GOAL OF THE EXERCISE
The lines wanted run from the first one below through the one with "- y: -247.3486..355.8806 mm". Return them exactly.

------------------------------------------------------------------------

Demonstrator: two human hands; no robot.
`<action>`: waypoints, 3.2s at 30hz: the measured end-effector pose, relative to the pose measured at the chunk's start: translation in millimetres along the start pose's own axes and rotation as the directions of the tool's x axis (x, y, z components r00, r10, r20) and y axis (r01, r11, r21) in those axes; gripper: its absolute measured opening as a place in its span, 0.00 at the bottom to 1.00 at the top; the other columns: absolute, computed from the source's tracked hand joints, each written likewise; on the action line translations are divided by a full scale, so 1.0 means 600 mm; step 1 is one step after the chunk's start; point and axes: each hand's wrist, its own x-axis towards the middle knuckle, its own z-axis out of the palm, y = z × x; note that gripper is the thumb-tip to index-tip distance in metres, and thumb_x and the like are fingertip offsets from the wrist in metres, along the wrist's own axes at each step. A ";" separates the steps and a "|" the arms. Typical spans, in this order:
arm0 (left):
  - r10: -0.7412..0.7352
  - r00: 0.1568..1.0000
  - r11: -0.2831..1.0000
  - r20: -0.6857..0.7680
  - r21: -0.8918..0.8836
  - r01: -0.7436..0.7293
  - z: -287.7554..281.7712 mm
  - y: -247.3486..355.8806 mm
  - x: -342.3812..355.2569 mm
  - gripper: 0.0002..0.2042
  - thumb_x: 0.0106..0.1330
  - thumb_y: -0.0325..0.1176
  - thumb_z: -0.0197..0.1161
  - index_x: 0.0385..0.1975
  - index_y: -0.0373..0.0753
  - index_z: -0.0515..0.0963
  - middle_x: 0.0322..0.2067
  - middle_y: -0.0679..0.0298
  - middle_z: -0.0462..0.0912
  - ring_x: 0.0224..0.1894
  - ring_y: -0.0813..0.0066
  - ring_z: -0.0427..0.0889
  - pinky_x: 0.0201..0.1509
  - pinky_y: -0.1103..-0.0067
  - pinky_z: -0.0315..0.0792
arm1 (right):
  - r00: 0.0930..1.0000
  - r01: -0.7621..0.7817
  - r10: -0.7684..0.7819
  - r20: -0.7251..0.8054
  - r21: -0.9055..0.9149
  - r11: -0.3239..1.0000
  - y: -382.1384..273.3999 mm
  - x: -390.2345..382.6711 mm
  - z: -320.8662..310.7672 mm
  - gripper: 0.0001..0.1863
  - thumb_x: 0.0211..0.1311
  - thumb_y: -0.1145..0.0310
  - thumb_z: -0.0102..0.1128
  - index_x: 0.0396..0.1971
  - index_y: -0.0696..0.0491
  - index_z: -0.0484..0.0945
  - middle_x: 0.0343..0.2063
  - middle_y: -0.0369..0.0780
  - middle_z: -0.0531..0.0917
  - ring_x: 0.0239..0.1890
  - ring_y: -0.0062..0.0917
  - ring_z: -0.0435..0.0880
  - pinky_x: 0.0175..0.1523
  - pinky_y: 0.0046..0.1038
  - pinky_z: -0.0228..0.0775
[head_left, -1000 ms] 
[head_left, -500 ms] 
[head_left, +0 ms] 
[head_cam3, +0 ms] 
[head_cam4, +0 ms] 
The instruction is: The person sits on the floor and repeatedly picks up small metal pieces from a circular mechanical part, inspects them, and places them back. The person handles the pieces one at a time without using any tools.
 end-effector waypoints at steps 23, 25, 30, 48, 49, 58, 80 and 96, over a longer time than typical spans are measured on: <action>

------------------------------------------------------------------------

SOLUTION TO THIS PROBLEM
Demonstrator: two human hands; no robot.
`<action>`: waypoints, 3.2s at 30hz: the measured end-effector pose, relative to the pose measured at the chunk's start: translation in millimetres along the start pose's own axes and rotation as the directions of the tool's x axis (x, y, z components r00, r10, r20) and y axis (r01, r11, r21) in those axes; gripper: its absolute measured opening as a place in its span, 0.00 at the bottom to 1.00 at the top; the other columns: absolute, computed from the source's tracked hand joints, each written likewise; on the action line translations are divided by a full scale, so 1.0 means 600 mm; step 1 is one step after the chunk's start; point and axes: each hand's wrist, its own x-axis towards the middle knuckle, its own z-axis out of the palm, y = z × x; note that gripper is the thumb-tip to index-tip distance in metres, and thumb_x and the like are fingertip offsets from the wrist in metres, along the wrist's own axes at each step. A ";" separates the steps and a "|" the arms. Typical spans, in this order:
arm0 (left):
  - r10: -0.7412..0.7352
  - r00: 0.1568..1.0000
  - r11: -0.2831..1.0000
  - r20: -0.6857..0.7680
  - r21: -0.8918..0.8836
  - r01: -0.7436..0.7293
  - z: -287.7554..281.7712 mm
  - y: -247.3486..355.8806 mm

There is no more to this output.